§ To do
Search the entries for the word "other" and report each line that has it.

Stored items:

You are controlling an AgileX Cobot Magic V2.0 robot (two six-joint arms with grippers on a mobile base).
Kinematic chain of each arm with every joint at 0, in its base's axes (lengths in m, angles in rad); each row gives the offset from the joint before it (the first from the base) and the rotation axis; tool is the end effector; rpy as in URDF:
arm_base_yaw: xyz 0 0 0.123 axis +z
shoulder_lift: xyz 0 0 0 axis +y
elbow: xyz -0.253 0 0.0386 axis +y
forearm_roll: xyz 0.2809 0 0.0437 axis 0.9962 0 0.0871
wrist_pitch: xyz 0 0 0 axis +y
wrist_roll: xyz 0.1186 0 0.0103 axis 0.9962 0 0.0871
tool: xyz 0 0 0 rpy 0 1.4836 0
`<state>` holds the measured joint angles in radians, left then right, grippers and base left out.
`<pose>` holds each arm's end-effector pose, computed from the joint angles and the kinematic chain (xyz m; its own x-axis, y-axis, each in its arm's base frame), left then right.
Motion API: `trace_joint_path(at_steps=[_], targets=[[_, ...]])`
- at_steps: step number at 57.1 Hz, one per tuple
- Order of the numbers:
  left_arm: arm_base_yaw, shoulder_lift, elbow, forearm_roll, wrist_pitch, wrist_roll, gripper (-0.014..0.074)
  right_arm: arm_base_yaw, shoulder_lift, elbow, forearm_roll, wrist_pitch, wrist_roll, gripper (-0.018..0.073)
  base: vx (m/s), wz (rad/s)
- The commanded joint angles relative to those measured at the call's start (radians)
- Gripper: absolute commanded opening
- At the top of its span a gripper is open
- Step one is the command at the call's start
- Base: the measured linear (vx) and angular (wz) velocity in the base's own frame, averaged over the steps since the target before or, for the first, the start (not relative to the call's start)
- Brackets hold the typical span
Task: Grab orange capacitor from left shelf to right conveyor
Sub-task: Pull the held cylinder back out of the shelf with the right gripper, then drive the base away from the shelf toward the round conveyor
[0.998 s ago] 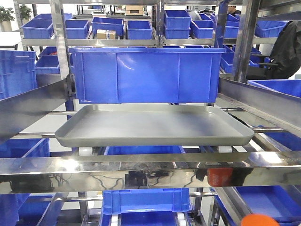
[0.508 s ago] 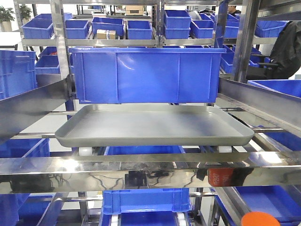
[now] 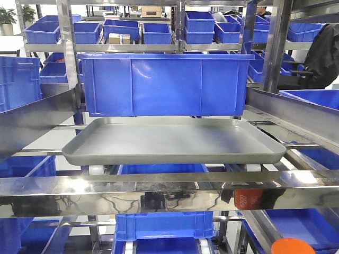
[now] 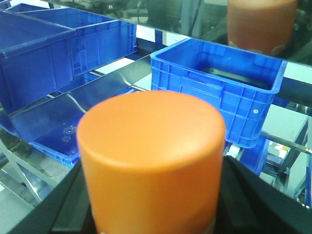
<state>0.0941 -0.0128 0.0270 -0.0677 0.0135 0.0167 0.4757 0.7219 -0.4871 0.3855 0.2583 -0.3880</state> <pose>0.1462 0.0137 0.2051 0.0639 -0.0452 -0.9969 -0.0899 0.9947 -0.0508 0.1980 0.1149 0.2515 -0.3285 -0.1850 -0.9262 -0.5396 0.8416 0.0232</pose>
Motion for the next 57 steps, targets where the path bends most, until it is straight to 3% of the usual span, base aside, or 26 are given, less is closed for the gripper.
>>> trace_joint_path(at_steps=[1, 30, 57], targets=[[-0.002, -0.011, 0.032, -0.007, -0.081, -0.006, -0.0006, 0.002, -0.006, -0.03, 0.007, -0.084, -0.007, 0.0361, 0.0, 0.0], [-0.002, -0.011, 0.032, -0.007, -0.081, -0.006, -0.0006, 0.002, -0.006, -0.03, 0.007, -0.084, -0.007, 0.0361, -0.02, 0.06], [-0.002, -0.011, 0.032, -0.007, -0.081, -0.006, -0.0006, 0.002, -0.006, -0.03, 0.008, -0.084, -0.007, 0.0361, -0.06, 0.32]])
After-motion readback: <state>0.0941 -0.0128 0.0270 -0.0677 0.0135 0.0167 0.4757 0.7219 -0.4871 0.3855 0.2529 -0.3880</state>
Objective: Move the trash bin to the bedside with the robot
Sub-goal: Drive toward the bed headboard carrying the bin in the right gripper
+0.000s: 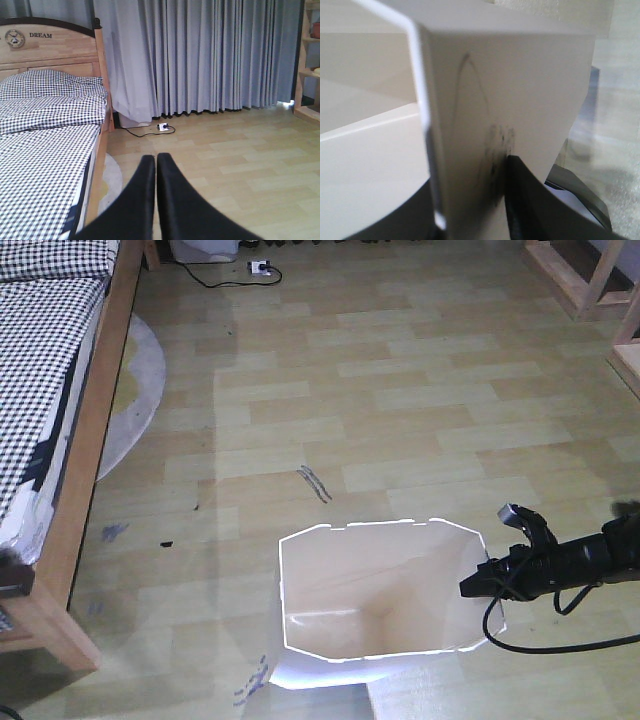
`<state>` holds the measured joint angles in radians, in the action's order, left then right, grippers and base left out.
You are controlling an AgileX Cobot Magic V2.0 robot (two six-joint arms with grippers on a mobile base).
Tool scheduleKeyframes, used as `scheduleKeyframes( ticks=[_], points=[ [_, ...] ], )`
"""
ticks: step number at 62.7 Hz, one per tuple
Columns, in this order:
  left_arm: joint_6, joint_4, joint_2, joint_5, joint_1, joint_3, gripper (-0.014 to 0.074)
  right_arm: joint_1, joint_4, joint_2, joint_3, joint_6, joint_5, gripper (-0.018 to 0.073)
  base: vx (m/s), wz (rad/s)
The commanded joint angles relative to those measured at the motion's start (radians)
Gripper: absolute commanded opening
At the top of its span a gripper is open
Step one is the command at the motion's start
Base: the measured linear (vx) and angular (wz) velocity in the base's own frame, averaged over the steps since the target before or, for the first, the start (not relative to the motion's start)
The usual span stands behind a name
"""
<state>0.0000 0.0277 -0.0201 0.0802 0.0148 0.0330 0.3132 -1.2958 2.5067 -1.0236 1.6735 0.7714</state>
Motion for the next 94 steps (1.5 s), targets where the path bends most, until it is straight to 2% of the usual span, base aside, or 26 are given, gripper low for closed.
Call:
scheduleKeyframes(
  ticks=[1, 94],
  points=[
    [-0.014, -0.009, -0.008, -0.074, 0.001, 0.012, -0.0006, 0.004, -0.050, -0.073, -0.004, 0.005, 0.261, -0.0003, 0.30, -0.02],
    [-0.014, -0.009, -0.008, -0.074, 0.001, 0.012, -0.0006, 0.004, -0.049, -0.073, -0.004, 0.005, 0.261, -0.0003, 0.30, 0.04]
  ],
)
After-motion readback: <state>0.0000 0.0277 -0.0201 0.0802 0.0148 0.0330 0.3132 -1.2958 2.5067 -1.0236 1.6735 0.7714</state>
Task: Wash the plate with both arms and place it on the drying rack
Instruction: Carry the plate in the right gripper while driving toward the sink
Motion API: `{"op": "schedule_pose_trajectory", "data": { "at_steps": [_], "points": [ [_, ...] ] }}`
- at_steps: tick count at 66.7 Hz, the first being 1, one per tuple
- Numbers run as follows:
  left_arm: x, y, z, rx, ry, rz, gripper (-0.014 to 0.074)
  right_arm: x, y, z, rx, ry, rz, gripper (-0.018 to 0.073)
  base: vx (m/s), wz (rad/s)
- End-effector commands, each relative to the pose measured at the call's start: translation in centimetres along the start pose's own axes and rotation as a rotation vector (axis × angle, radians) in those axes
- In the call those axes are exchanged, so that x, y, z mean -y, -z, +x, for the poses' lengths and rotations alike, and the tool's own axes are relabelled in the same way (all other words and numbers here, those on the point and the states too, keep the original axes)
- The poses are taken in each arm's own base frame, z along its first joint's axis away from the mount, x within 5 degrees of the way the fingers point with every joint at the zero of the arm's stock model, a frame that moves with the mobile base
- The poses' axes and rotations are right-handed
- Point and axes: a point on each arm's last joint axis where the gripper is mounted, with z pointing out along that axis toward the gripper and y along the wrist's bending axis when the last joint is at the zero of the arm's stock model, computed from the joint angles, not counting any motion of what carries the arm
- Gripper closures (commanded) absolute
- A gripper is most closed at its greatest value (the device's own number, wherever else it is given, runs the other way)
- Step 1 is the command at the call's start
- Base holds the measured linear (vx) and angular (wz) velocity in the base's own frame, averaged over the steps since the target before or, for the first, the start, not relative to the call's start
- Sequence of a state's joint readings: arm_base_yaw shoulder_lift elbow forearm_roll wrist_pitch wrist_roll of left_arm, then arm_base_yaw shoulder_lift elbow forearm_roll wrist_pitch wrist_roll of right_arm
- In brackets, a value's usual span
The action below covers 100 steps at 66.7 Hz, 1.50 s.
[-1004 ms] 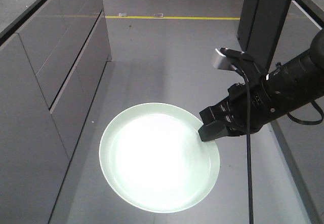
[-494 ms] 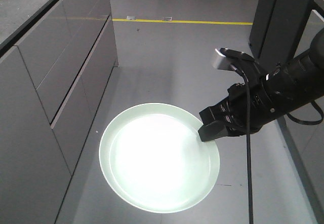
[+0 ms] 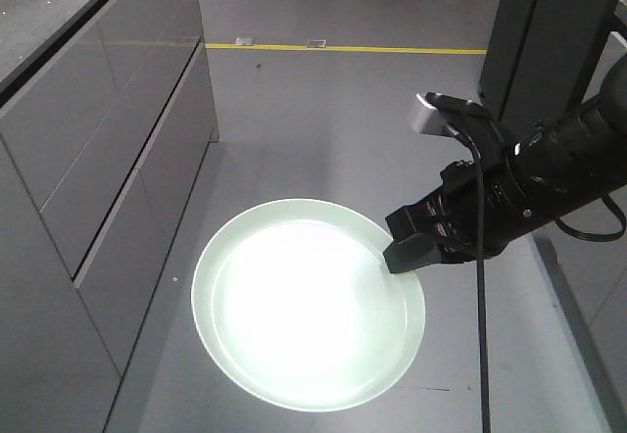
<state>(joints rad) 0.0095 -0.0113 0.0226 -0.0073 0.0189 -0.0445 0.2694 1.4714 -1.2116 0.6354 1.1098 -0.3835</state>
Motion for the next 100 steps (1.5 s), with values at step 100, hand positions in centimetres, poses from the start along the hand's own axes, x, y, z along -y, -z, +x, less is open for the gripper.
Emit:
{"op": "schedule_pose_trajectory", "data": {
  "at_steps": [100],
  "points": [
    [0.1, 0.25, -1.7, 0.114, 0.012, 0.009, 0.0603, -1.23, 1.7, -0.49, 0.084, 0.025, -0.025, 0.0568, 0.21, -0.08]
  ]
}}
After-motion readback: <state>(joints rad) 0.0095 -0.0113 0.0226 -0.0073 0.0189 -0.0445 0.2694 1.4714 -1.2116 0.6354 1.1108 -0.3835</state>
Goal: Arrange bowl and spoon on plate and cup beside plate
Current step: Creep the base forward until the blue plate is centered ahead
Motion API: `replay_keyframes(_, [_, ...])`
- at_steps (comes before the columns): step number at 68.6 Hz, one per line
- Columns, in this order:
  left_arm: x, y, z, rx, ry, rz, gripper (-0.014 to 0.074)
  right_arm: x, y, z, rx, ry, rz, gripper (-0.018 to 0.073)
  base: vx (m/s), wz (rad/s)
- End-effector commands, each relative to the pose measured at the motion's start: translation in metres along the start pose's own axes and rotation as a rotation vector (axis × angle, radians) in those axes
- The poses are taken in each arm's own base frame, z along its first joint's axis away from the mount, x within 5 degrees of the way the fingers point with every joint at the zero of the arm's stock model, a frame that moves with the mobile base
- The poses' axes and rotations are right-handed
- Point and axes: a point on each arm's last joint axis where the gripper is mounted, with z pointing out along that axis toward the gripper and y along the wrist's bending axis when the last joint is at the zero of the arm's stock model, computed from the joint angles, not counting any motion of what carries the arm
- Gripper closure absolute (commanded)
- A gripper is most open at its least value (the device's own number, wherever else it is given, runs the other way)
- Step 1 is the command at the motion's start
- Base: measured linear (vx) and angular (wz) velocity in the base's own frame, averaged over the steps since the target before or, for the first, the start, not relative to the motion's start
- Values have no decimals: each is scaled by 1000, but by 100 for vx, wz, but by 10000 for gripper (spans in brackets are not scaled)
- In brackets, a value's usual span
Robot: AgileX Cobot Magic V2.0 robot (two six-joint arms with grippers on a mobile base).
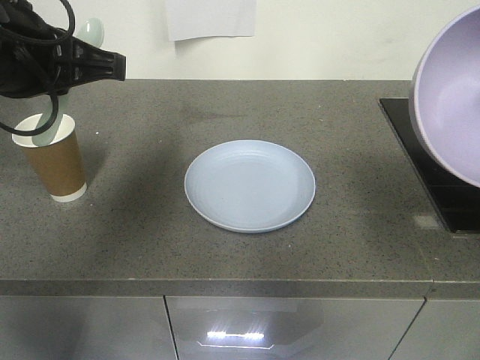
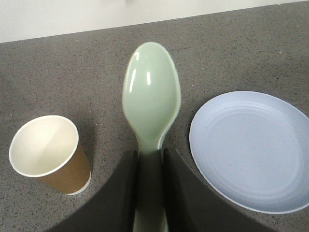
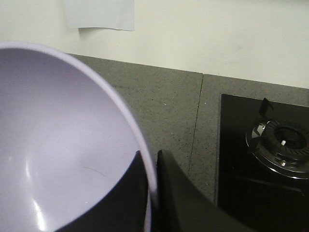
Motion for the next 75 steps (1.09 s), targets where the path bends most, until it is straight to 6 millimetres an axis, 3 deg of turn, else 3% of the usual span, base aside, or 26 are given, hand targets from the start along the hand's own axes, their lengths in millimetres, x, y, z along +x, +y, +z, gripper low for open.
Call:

§ Result
- In the call those axes are exchanged, so that x, y, z mean -y, -z, +x, for the poses' lengths and rotations alike, and the tool's own axes are relabelled in the same way (all other words and numbers here, those on the point and the states too, keep the original axes)
- A gripper is most closed at its greatest value (the device's own number, wherever else it is given, runs the other way)
- A gripper is most open at its least value (the device's own number, wherever else it is given, runs the other way)

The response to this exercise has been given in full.